▶ Exercise brief
Under this line are the records; write out word for word the part that begins at the line containing "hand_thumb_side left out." and ends at the line containing "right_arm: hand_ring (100", and no more.

Available records section start

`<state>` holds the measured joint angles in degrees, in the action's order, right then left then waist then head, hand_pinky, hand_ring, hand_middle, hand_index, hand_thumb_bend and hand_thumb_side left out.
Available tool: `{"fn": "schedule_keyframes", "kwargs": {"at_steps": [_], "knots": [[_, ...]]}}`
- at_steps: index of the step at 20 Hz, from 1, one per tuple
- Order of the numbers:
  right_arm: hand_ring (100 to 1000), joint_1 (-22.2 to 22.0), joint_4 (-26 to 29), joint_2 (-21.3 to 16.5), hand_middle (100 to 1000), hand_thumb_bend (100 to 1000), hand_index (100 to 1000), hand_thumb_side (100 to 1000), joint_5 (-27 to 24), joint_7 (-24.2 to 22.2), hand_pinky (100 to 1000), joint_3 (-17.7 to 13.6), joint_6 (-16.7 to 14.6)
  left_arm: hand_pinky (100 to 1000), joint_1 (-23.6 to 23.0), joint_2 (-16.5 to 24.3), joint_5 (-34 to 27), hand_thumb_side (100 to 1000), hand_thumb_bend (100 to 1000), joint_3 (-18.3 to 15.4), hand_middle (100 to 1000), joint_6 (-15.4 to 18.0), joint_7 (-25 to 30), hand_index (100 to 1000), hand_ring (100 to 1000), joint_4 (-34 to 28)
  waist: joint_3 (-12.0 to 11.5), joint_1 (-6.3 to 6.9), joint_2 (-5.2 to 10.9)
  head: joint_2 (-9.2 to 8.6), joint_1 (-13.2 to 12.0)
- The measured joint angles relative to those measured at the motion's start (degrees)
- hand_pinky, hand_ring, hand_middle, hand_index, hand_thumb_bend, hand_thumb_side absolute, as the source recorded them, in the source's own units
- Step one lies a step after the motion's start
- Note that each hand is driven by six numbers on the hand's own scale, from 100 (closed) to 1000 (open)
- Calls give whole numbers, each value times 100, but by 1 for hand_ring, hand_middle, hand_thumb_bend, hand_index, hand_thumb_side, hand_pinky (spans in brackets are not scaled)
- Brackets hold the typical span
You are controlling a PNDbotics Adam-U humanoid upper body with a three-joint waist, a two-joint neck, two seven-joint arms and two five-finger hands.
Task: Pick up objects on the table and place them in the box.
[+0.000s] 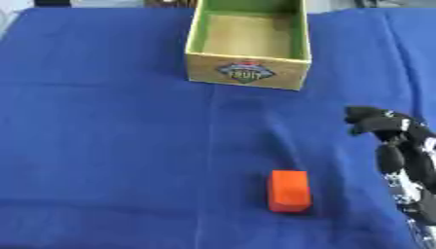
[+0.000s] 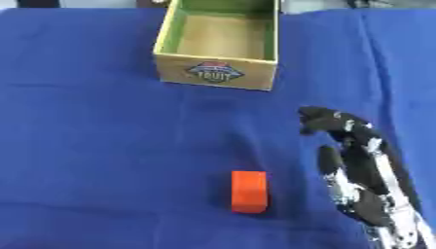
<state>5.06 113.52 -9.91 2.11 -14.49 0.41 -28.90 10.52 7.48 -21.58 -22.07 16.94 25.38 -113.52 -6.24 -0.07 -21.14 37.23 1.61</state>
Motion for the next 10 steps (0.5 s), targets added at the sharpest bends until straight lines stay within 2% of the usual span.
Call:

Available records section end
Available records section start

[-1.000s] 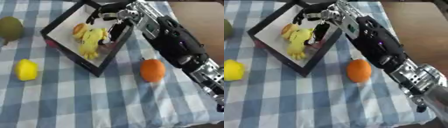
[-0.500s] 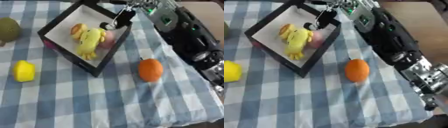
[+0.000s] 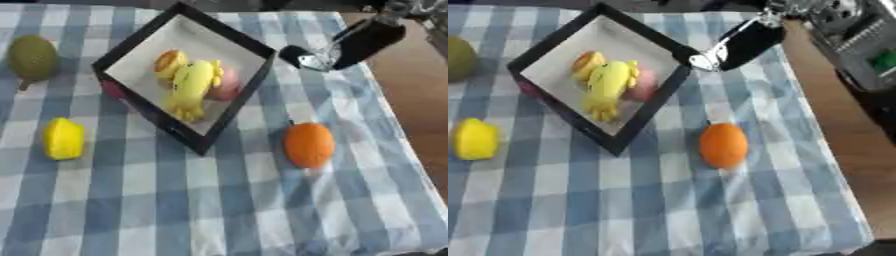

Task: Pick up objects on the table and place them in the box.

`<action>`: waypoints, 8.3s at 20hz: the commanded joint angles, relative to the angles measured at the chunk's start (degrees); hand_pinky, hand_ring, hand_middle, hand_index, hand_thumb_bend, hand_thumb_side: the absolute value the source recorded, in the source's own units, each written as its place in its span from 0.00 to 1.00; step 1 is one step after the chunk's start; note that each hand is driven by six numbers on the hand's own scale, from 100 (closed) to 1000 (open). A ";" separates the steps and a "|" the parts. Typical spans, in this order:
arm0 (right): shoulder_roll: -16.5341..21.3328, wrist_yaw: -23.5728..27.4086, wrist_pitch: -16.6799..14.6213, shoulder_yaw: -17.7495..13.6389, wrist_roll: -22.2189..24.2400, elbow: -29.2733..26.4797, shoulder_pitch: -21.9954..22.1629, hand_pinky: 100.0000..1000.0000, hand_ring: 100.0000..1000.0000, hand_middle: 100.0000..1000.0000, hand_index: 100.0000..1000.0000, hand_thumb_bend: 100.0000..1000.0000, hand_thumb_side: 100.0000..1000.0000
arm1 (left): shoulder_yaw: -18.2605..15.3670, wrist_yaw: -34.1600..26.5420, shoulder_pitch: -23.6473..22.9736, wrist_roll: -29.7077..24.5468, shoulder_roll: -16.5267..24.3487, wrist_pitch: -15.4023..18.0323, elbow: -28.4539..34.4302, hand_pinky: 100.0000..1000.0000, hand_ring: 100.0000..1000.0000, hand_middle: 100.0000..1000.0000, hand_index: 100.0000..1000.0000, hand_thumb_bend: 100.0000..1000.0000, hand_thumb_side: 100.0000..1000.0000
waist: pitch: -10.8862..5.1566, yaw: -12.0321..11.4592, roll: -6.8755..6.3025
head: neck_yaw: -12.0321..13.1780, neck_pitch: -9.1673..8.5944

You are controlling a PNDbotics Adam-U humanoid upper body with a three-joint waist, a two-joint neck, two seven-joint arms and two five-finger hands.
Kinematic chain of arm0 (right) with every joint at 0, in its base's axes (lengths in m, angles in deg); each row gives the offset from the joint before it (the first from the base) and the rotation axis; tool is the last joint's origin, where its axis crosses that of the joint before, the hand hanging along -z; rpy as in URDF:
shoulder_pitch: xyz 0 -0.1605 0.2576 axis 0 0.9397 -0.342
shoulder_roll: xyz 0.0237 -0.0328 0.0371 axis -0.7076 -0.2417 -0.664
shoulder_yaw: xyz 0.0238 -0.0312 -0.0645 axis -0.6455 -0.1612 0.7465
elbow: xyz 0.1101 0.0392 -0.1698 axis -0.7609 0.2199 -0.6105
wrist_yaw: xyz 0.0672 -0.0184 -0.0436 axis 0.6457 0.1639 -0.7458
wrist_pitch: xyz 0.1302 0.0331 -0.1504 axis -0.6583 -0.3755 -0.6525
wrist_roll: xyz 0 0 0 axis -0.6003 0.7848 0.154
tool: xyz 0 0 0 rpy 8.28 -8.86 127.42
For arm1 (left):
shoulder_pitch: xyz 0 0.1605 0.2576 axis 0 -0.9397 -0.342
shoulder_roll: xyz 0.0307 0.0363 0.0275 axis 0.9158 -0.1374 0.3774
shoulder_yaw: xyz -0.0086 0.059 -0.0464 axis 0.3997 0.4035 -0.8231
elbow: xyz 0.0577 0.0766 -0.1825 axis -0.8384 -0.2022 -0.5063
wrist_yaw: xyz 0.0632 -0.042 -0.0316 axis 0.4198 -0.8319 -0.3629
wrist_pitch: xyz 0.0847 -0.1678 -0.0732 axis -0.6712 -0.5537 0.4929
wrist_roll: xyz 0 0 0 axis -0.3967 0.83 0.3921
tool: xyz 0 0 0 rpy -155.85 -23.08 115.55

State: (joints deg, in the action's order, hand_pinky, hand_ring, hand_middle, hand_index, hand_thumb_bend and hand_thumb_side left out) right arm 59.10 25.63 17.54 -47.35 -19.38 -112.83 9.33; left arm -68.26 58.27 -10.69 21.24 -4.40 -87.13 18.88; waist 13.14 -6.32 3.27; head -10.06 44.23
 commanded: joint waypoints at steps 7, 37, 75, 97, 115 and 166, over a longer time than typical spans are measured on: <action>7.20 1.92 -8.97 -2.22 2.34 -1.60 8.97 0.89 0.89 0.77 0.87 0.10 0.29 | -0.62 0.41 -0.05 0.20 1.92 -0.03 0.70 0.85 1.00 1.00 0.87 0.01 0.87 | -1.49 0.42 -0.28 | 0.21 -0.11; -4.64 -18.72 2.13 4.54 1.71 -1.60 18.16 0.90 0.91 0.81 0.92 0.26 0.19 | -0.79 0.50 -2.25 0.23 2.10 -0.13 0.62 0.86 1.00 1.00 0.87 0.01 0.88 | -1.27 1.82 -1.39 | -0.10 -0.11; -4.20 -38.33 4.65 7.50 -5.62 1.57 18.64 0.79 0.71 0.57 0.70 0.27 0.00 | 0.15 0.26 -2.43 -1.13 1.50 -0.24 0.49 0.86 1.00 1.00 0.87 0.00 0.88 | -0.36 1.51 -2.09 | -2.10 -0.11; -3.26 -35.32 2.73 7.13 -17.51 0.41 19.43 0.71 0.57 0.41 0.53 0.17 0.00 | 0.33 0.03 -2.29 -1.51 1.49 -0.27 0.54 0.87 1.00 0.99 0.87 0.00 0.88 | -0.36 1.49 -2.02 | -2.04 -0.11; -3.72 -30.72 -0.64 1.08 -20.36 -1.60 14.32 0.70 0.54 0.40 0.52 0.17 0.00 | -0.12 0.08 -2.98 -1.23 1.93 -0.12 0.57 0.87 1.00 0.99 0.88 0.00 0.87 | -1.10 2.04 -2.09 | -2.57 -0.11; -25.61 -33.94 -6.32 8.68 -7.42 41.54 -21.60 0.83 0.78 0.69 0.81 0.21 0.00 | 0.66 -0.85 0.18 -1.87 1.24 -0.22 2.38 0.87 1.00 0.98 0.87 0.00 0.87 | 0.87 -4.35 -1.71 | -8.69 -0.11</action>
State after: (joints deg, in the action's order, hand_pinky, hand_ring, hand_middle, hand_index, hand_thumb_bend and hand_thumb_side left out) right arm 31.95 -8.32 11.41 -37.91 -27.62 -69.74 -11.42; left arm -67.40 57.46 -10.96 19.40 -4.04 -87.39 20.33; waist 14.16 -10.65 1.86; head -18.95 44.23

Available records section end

▶ Answer
`<state>` holds the measured joint angles in degrees, in the action's order, right then left then waist then head, hand_pinky, hand_ring, hand_middle, hand_index, hand_thumb_bend and hand_thumb_side left out.
Available tool: `{"fn": "schedule_keyframes", "kwargs": {"at_steps": [_], "knots": [[_, ...]]}}`
- at_steps: index of the step at 20 Hz, from 1, one per tuple
- Order of the numbers:
  right_arm: hand_ring (100 to 1000), joint_1 (-22.2 to 22.0), joint_4 (-26 to 29), joint_2 (-21.3 to 16.5), hand_middle (100 to 1000), hand_thumb_bend (100 to 1000), hand_index (100 to 1000), hand_thumb_side (100 to 1000), joint_5 (-27 to 24), joint_7 (-24.2 to 22.2), hand_pinky (100 to 1000), joint_3 (-17.7 to 13.6), joint_6 (-16.7 to 14.6)

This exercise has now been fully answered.